Mucho tiempo después lo pude ver, al menos una vez a la -semana, subir trabajosamente las escaleras que conducían a la redacción de El Diario, cuando existía eso que se podía llamar así. Sigiloso, para no molestar a nadie, saludaba uno a uno, a los y las periodistas en sus “islas”, y en cada escritorio dejaba una acotación, una remembranza sobre el muñeco de turno que había aparecido en la tapa, o un pequeño obsequio que dejaba con el mismo ademán con el que los magos sacan de la galera a los conejos.

Los jóvenes –quienes hoy no lo somos–, muchas veces crueles con nuestros mayores, no valoran el aporte de esas experiencias que se ofrecen así, sin nada a cambio.
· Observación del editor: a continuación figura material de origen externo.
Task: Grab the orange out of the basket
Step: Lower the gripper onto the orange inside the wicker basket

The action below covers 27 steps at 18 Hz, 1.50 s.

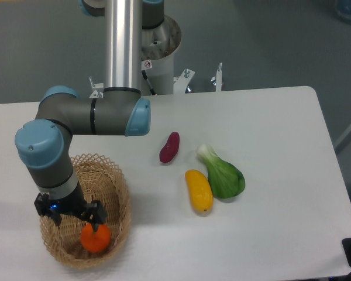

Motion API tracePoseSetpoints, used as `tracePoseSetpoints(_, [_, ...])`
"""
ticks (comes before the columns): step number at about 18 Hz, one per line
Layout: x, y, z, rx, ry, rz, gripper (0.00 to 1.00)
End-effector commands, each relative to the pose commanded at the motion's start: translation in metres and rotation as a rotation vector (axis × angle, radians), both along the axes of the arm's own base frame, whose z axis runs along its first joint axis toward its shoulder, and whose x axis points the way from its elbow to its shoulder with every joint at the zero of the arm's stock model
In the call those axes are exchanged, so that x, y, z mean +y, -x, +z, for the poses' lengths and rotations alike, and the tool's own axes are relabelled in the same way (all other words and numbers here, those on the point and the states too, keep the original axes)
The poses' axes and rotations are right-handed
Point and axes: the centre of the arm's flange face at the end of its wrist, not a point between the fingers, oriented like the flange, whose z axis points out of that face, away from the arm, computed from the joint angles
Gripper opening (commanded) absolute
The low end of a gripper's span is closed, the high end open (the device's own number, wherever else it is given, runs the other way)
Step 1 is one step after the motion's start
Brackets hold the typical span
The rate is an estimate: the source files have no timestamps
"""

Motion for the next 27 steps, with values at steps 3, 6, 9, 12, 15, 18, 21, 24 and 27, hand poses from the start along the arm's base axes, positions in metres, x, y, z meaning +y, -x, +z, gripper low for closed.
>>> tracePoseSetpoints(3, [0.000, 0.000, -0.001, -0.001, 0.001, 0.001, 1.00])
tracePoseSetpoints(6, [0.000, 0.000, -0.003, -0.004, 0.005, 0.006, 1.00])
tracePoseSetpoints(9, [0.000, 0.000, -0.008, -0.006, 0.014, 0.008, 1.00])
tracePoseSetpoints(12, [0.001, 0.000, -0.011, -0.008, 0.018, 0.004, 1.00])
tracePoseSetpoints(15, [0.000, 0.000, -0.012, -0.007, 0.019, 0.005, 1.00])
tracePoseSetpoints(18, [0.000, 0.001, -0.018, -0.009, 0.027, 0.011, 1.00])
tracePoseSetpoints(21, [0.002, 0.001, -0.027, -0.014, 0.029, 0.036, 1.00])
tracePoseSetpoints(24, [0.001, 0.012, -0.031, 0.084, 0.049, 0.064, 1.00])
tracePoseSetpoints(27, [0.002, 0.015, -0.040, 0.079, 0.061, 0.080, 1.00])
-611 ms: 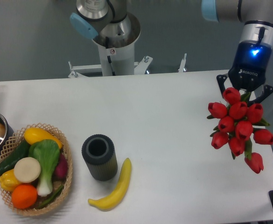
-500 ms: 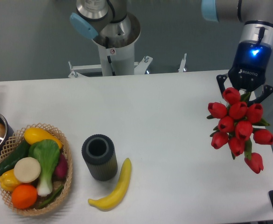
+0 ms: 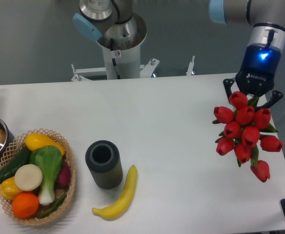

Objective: Insert the flowers into the vase
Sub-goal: 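Hold the red tulip bunch in the gripper and begin moving it, then carry the tulip bunch over the dark grey vase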

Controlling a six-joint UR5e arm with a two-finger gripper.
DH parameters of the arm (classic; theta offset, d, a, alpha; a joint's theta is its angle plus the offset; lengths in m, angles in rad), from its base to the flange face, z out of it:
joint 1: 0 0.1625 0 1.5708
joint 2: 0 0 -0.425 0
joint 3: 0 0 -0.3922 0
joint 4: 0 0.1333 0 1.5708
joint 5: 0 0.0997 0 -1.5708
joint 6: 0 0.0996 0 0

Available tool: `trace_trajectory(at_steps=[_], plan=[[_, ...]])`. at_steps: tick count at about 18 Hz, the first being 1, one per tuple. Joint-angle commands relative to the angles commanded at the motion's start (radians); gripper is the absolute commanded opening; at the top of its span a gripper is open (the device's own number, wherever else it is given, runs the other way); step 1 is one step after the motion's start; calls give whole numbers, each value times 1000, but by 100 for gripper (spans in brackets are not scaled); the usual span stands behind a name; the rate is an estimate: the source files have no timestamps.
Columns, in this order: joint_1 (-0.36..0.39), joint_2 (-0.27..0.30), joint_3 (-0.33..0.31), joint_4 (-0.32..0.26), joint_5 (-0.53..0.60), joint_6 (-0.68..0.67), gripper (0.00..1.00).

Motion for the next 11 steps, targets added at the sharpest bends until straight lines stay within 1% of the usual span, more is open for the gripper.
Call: trace_trajectory(at_steps=[5,8,11], plan=[[-17,-2,-2,0,0,2,25],[-57,-3,2,8,-6,11,25],[-93,-8,0,14,-95,12,25]])
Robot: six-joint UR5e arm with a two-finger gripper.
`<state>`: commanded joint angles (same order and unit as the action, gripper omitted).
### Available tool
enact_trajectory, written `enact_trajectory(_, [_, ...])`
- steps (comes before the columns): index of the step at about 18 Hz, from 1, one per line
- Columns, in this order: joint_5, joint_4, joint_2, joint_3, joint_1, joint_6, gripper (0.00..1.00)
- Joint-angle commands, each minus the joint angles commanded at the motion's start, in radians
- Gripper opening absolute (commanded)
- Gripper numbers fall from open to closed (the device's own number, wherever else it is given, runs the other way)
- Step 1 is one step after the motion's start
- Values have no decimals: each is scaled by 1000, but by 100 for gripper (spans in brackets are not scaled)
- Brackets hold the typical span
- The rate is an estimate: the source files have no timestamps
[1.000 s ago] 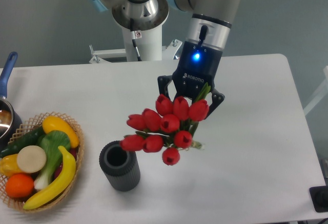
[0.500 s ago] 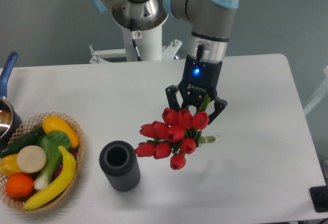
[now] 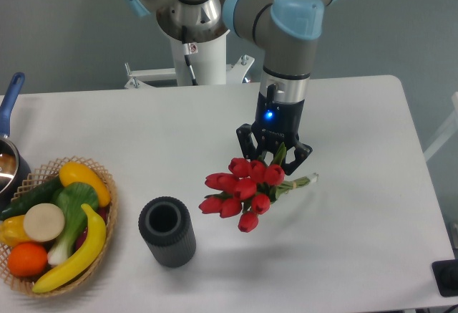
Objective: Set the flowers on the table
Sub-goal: 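Carry the tulips away from the vase and lower them to the table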
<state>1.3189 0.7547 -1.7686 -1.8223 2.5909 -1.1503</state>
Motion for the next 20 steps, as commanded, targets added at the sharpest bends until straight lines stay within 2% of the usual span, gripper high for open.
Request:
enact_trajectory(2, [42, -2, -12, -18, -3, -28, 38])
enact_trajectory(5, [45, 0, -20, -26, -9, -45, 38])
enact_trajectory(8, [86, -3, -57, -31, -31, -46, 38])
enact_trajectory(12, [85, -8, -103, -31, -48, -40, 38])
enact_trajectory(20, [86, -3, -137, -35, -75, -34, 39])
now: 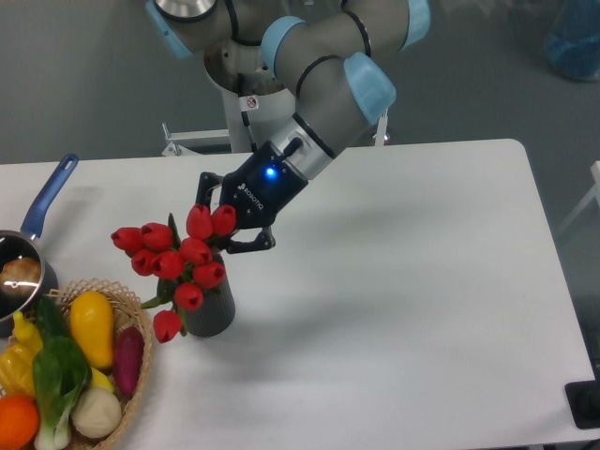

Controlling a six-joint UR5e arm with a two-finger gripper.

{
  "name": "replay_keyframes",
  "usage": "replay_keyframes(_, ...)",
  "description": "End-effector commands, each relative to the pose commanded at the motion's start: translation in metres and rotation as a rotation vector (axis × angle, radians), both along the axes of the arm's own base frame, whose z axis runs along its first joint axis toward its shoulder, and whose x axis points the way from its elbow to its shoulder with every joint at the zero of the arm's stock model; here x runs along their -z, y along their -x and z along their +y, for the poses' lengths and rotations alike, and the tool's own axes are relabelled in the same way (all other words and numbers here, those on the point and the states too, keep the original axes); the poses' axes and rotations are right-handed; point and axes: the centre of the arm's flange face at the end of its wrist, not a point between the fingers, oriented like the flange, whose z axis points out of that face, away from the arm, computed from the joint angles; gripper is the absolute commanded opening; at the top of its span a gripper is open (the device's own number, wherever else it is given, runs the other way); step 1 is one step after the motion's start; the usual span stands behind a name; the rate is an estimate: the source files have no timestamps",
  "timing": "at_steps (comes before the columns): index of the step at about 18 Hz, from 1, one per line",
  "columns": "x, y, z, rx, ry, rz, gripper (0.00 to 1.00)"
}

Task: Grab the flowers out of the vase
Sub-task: 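Lift the gripped tulip bouquet up out of the grey vase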

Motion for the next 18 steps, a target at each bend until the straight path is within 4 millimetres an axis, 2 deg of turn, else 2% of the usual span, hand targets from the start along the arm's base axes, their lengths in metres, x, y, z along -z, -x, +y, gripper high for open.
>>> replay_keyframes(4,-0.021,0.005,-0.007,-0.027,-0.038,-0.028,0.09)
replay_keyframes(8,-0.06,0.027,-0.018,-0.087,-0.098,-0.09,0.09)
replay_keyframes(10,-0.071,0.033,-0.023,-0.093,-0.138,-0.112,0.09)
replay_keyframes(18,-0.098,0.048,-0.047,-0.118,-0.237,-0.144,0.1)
Algunos lo tomaban para bien, otros con indiferencia, pero don Adolfo siempre estaba dispuesto a la charla, a sumar un comentario o un dato que tal vez se pudo pasar por alto en una nota redactada sobre el cierre de edición. Y no se quedaba sólo en eso, porque estaba con su mano tendida, a abrir su importante biblioteca-hemeroteca en la calle Italia para buscar esa información que no se encontraba en ningún lado o a conversar para hurgar en su memoria y encontrar la punta de un ovillo que llevara quién sabe a dónde. Porque al estar activo todos estos años, con una curiosidad que nunca abandonó, podía dar cuenta de nombres, relaciones y episodios lejanos que sólo sus ojos podían atestiguar.

Cuenta la leyenda –él mismo alguna vez la relató– que era un niño cuando pasó una temporada con sus padres a Europa, y estando en Viena donde su familia estaba afincada, en marzo de 1938 vio al mismo Adolf Hitler en el desfile triunfante de las tropas nazis celebrando la anexión de Austria a la Alemania nacionalsocialista. Podía detenerse a contar esta historia así como la de sus primeros pasos como cronista deportivo; o el encuentro con alguna personalidad, algún gobernador o funcionario de cuarta línea de los tantos que vio pasar en los actos protocolares en donde tenía asistencia casi perfecta, con nombre y apellido todos ellos, y con alguna comidilla si lo ameritaba. Se detenía a contar de tal modo que con su relato pudiera atrapar a su interlocutor hasta el remate con alguna broma al final. Hoy todo esto ya es historia.